Abstract P211: Intra-abdominal Lipectomy Normalizes Arterial Stiffness and Blood Pressure via Reduction in 20-HETE

Increased intra-abdominal (visceral) adipose tissue is a key feature of the metabolic syndrome affecting over 30% of the U.S. population. Expansion of visceral adipose tissue is linked to the development of hypertension and is a risk factor for cardiovascular disease that can ultimately lead to end-organ damage. While reduction in visceral adipose tissue volume offers cardioprotective effects, the cardiovascular mechanisms behind these beneficial effects remain unclear. In this study, we removed ~90% of visceral adipose tissue (=~5% body weight) by intra-abdominal lipectomy and assessed large arterial stiffness, large artery structural matrix components, and blood pressure in a metabolic syndrome rat model (JCR:LA-cp, JCR). Large artery stiffness was significantly elevated in JCR vs. normal (Sprague Dawley, SD) rats (75±2% JCR vs. SD (carotid)) with a concomitant significant increase in MMP12-dependent elastin degradation (3-6 fold vs. SD). Intra-abdominal lipectomy normalized large artery stiffness, blocked MMP12 activation and reduced elastin degradation in JCR animals (~75% (carotid) vs. untreated JCR). Likewise, hypertension in JCR animals was significantly attenuated by intra-abdominal lipectomy (MABP=156±3 mmHg JCR vs. 90±6 mmHg SD vs. 132±4 mmHg JCR+lipectomy). 20-hydroxyeicosatetraeonic acid (20-HETE), an arachidonic acid metabolite known to be a potent vasoconstrictor in resistance arteries, was significantly elevated in the visceral adipose tissue of JCR rats (~6 fold vs. SD). Intra-abdominal lipectomy normalized 20-HETE levels in JCR rats. Like intra-abdominal lipectomy, 20-HETE antagonists restored large artery elasticity, blocked MMP12 activation and elastin degradation, and significantly decreased blood pressure (125±3 mmHg JCR+20-HETE antagonists) in JCR rats. Thus, 20-HETE may be an important adipokine that mediates the adverse effects of expanded visceral fat volume in the metabolic syndrome and its inhibition may provide a pharmacological approach for the management of central obesity-driven large artery stiffness and hypertension.
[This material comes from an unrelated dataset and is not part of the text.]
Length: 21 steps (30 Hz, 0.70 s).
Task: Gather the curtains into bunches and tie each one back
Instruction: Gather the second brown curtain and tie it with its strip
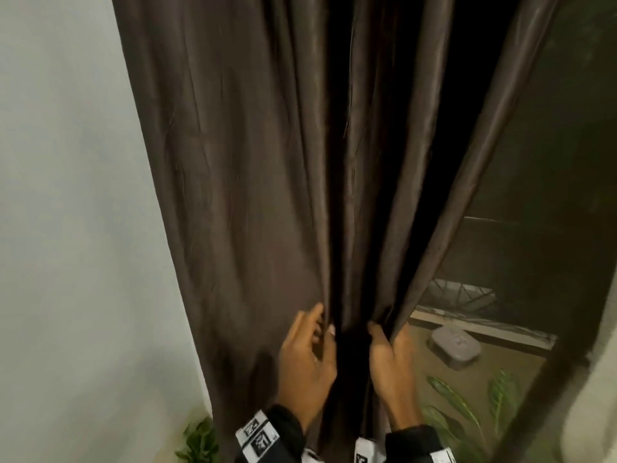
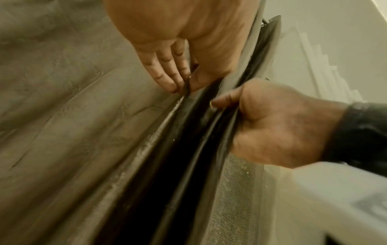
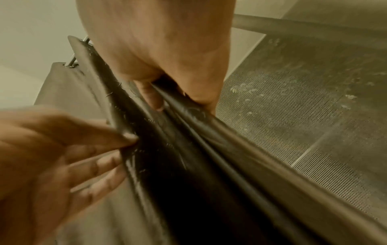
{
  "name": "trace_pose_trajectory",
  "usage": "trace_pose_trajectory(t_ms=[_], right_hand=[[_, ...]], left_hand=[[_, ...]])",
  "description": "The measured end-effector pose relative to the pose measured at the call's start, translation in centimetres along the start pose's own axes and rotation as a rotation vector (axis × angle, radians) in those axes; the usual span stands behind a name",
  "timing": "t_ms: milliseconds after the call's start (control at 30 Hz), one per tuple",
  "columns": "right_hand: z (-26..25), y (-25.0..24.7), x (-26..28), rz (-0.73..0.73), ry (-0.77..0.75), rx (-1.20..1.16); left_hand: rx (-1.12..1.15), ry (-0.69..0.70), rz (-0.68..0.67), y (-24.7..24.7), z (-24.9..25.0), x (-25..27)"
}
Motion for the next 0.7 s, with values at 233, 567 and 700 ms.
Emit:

Abstract 040: Comparison of Effects of Reux en Y Gastric Bypass and Intra-abdominal Lipectomy on Cardiovascular Function in the Metabolic Syndrome

Central (visceral) obesity is a key feature of the metabolic syndrome and an independent predictor of cardiovascular disease. Reux en Y gastric bypass (RnY) has been shown to offer protection against cardiovascular disease, but residual risk remains. It is also unknown whether the cardiovascular benefit is a consequence of a decrease in visceral (intra-abdominal) adipose tissue or of other factors. In this study, we compared the effects of RnY vs. removal of 90% of visceral adipose tissue (=5% body weight) by intra-abdominal lipectomy on cardiac function (echocardiography), macrovascular function (carotid artery stiffness) and microvascular function (coronary artery endothelium-dependent vasorelaxation) in a metabolic syndrome rat model (JCR:LA-cp, JCR). Cardiac output (CO) and ejection fraction (EF) were significantly decreased in JCR vs. normal (Sprague-Dawley, SD) rats (CO=50±5%, EF=45±2% of normal), and were significantly improved by both RnY and intra-abdominal lipectomy (CO=75±6%, EF=82±2% and CO=80±3%, EF=90±2% of normal, respectively). Likewise, acetylcholine-dependent coronary artery vasorelaxation was impaired in JCR rats (50±1% of normal), and was significantly improved by both RnY and intra-abdominal lipectomy (98±2% and 98±3% of normal, respectively). Carotid artery stiffness was significantly increased in JCR rats (~2 fold vs. SD), and was normalized by intra-abdominal lipectomy (to equal SD), but not by RnY (~2 fold vs. SD). Intra-abdominal lipectomy but not RnY also decreased cardiac and vascular elastin degradation in JCR rats (Lipectomy: ~50% (heart), ~75% (carotid); RnY: ~15% (heart), ~5% (carotid) vs. untreated JCR, respectively), concomitant with a decrease in matrix metalloproteinase 12 (MMP12), a major elastase, activation (~50% (heart), ~75% (carotid), ~87% (visceral fat), ~75% (circulating) vs. untreated JCR) and in 20-hydroxyeicosatetraeonic acid (20-HETE) levels (~4 (heart), ~7 (carotid), ~4 (visceral fat), ~4 (circulating) fold vs. untreated JCR). Thus, our data indicate that intra-abdominal adipose tissue itself is a source of factors that may be important negative regulators of micro- and macrovascular and cardiac function, but are not eliminated by RnY.